Defendant North Carolina Department of Transportation appeals from orders reversing a determination by the State Personnel Commission to the effect that it lacked jurisdiction over Plaintiffs claim of harassment or retaliation based on race, adopting the Commission’s alternative findings and conclusions to the effect that Plaintiff had been subject to retaliation on the basis of race, and ordering Defendant to take various steps intended to compensate Plaintiff for the salary and retirement benefits that he lost as a result of Defendant’s conduct. On appeal, Defendant argues that the trial courts erred by concluding (1) that the Commission had jurisdiction over Plaintiff’s claim and (2) that the Commission’s alternative determination awarding relief to Plaintiff should be affirmed. After careful consideration of Defendant’s challenges to the trial courts’ orders in light of the record and the applicable law, we conclude that the trial courts’ orders should be affirmed.

I. Factual Background

Plaintiff, an African-American male, was a career state employee as defined in N.C. Gen. Stat. § 126-1.1. In 2000, Plaintiff unsuccessfully applied for a vacant District Supervisor position. After failing to receive the requested promotion, Plaintiff initiated a contested case proceeding before the Office of Administrative Hearings in which he alleged that his failure to receive that promotion stemmed from impermissible racial discrimination. At the conclusion of the contested case proceeding, Administrative Law Judge James L. Conner determined that Defendant had, in fact, discriminated against Plaintiff by hiring a less-qualified white candidate for the District Supervisor position instead of offering the position to Plaintiff. As a result, Judge Conner recommended that Defendant be required to place Plaintiff in the District Supervisor’s position for which he had originally applied and to provide him with all of the back pay, *431 increased compensation, and benefits to which he would have been entitled in the absence of Defendant’s discriminatory conduct. According to prevailing North Carolina law, however, Judge Conner’s recommended decision was subject to review by the Commission, which would make a final decision concerning the merits of Plaintiff’s claim.

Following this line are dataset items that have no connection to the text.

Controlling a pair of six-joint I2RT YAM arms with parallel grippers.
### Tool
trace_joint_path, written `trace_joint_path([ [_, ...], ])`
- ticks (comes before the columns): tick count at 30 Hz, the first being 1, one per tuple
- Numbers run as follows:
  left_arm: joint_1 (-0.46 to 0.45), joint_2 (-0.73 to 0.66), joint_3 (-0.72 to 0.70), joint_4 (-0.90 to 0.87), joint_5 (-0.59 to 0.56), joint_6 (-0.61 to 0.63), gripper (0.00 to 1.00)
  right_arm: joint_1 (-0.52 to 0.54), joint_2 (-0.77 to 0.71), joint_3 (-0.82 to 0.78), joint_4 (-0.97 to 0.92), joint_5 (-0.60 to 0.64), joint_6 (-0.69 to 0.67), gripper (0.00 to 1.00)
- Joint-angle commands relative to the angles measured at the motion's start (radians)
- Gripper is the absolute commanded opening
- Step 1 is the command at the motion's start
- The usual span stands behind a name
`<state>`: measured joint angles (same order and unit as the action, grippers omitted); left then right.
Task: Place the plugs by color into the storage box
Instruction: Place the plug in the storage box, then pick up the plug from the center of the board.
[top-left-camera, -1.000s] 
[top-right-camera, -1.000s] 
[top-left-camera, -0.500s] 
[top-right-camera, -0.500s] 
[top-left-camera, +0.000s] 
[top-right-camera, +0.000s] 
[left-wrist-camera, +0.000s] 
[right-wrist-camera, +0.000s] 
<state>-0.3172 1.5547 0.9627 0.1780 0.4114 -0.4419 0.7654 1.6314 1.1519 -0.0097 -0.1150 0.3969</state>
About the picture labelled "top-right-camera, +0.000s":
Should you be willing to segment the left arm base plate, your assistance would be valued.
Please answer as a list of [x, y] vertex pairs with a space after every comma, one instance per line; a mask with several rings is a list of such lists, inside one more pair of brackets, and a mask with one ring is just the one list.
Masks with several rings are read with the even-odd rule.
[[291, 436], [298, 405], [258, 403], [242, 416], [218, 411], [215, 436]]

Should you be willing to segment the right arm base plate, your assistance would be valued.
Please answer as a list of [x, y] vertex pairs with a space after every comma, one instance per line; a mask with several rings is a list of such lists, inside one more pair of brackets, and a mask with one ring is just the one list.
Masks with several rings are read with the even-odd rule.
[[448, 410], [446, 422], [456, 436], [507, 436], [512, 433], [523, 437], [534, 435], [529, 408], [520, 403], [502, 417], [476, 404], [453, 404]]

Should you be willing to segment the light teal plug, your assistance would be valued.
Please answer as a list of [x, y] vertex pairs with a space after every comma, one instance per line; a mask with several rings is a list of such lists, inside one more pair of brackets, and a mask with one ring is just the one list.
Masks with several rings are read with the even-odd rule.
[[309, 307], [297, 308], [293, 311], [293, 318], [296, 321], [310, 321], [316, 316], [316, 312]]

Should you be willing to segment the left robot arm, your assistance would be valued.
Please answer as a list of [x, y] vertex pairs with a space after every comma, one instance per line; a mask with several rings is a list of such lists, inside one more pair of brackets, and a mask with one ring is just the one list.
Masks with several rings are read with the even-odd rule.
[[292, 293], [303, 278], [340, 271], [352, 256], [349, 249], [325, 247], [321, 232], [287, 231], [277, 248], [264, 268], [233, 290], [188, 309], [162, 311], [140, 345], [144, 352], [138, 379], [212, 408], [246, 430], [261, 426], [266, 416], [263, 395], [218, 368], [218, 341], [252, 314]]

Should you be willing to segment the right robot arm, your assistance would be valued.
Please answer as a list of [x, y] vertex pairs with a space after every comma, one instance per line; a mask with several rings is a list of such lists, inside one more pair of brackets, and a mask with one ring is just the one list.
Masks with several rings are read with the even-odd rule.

On 18 November 2002, a written warning alleging “unsatisfactory job performance” was placed in Plaintiff’s personnel file. In addition, instead of placing Plaintiff into the District Supervisor position for which he had originally applied, Defendant placed Plaintiff into a vacant Catawba County position and then transferred that position to Forsyth County, effectively leaving the individual who had been hired in lieu of Plaintiff in the position for which Plaintiff should have been hired. As a result, Plaintiff initiated another contested case proceeding and obtained the issuance of a preliminary injunction requiring Defendant to place Plaintiff in the proper District Supervisor’s position and prohibiting Defendant from taking any adverse employment action against him pending a hearing on his retaliation claim. More specifically, Defendant was ordered to put Plaintiff into the Forsyth County District Supervisor’s position, to “take no action to adversely affect [Plaintiff’s] employment pending appeal,” and to “treat [Plaintiff] in good faith and with the same concern it shows for white senior officers.” After the issuance of the preliminary injunction, Defendant placed Plaintiff into the proper position, paid the necessary back pay and other compensation, and took other actions consistent with Judge Conner’s decision in the initial recommended decision, a series of events that led Plaintiff to voluntarily dismiss his original contested case proceeding. On 14 November 2003, Judge Conner made permanent the “executory provisions” of the preliminary injunction prohibiting Defendant from engaging in further acts of discrimination against Plaintiff. On 5 May 2004, the Commission upheld Judge Conner’s decision.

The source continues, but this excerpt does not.